_Exercise details_
Lines with the string "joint" are to be identified in the listing and copied.

.....

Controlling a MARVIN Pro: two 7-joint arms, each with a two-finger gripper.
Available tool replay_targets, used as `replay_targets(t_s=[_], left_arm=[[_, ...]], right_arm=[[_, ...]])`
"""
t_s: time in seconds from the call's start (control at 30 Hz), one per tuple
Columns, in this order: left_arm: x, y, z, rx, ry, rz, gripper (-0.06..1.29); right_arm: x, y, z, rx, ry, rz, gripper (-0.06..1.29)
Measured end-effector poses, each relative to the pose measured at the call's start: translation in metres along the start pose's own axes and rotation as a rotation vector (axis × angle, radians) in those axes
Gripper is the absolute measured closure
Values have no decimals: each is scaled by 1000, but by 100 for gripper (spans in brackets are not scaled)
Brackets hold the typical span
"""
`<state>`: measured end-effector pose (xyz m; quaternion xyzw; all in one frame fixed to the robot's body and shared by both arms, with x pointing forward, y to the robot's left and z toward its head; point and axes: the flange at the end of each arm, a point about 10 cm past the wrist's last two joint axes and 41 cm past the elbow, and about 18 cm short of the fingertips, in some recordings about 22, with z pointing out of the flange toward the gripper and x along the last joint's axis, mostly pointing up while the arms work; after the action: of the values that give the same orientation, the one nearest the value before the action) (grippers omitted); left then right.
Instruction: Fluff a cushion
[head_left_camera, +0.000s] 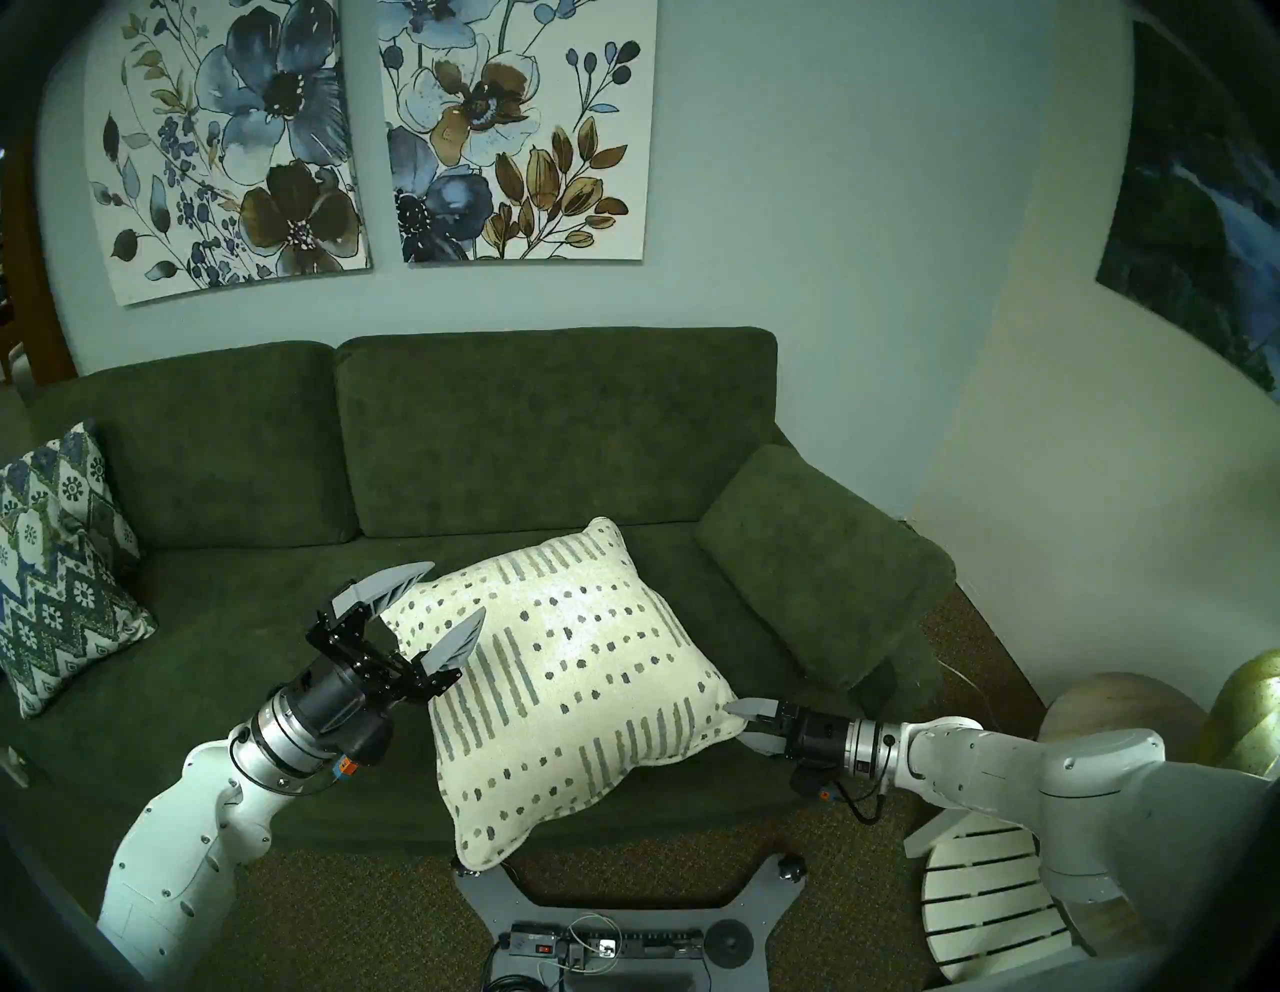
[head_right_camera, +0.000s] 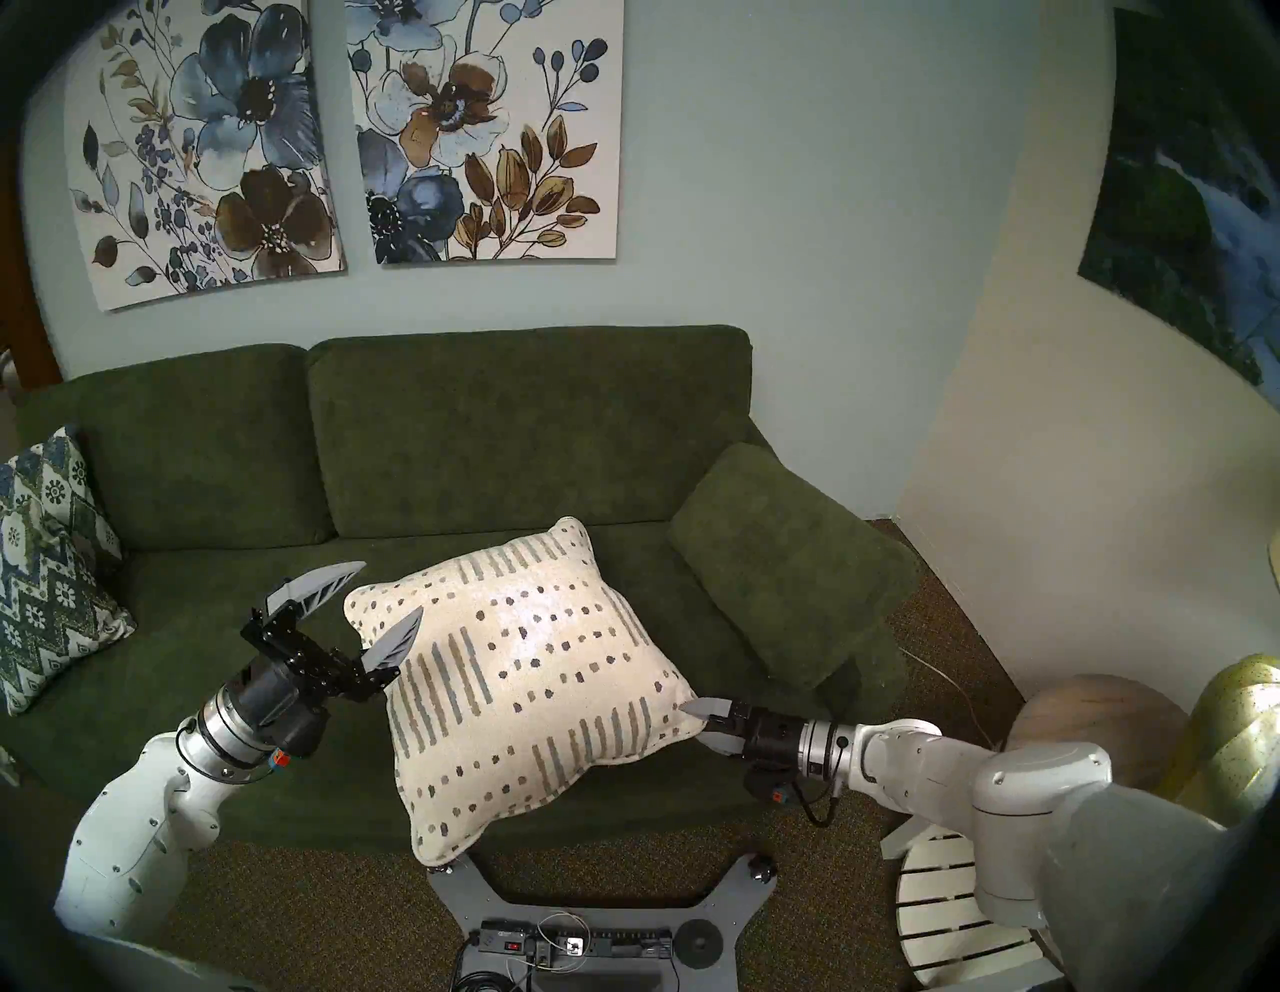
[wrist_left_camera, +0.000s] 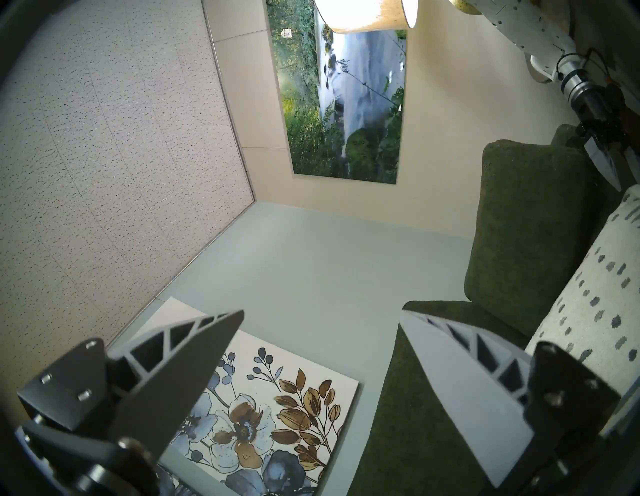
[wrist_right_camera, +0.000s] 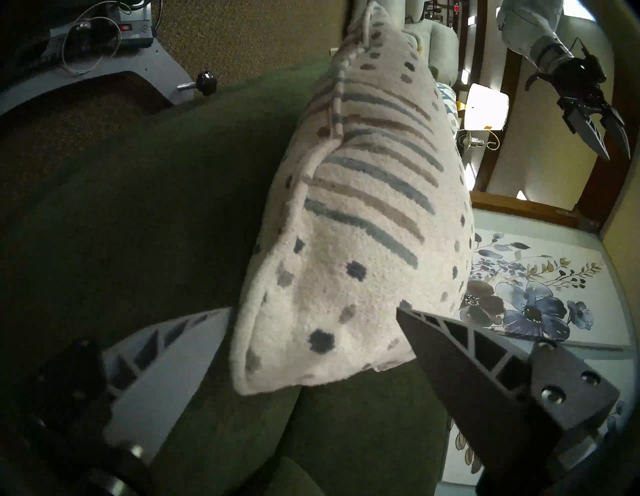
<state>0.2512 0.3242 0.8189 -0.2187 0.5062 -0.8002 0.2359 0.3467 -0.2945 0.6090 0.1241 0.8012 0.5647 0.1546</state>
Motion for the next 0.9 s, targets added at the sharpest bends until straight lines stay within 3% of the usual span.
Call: replay_targets(t_s=[0.6,0.67,0.73,0.77,0.83,0.9], left_arm=[[0,0,0,0,0,0,2],[0,0,0,0,-1,0,2],[0,0,0,0,-1,0,2],[0,0,0,0,-1,0,2],[0,0,0,0,-1,0,2],[0,0,0,-1,-1,0,2]], right_arm=[[-15,19,41,10,10,-47,2],[-16,20,46,18,10,-51,7],[-16,20,49,25,8,-54,24],[-17,20,50,29,7,-55,64],[-17,20,51,38,4,-57,120],[-17,19,52,46,0,-59,121]])
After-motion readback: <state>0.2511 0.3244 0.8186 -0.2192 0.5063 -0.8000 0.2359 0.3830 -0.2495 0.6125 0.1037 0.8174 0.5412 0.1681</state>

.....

_Worked solution_
Controlling a MARVIN Pro: two 7-joint arms, each with a two-finger gripper.
`<state>`: measured end-effector pose (xyz m; quaternion xyzw; all in one frame fixed to the robot's body and shared by both arms, with x pointing forward, y to the robot's left and z toward its head; point and axes: the flange at the end of each arm, a point about 10 cm past the wrist's last two joint axes and 41 cm past the elbow, and about 18 cm short of the fingertips, in some recordings about 22, with z pointing out of the flange toward the gripper and x along the last joint's axis, mostly pointing up while the arms work; after the action: of the values that give the same orientation, the one nearest the value before the action) (grippers omitted); left then right.

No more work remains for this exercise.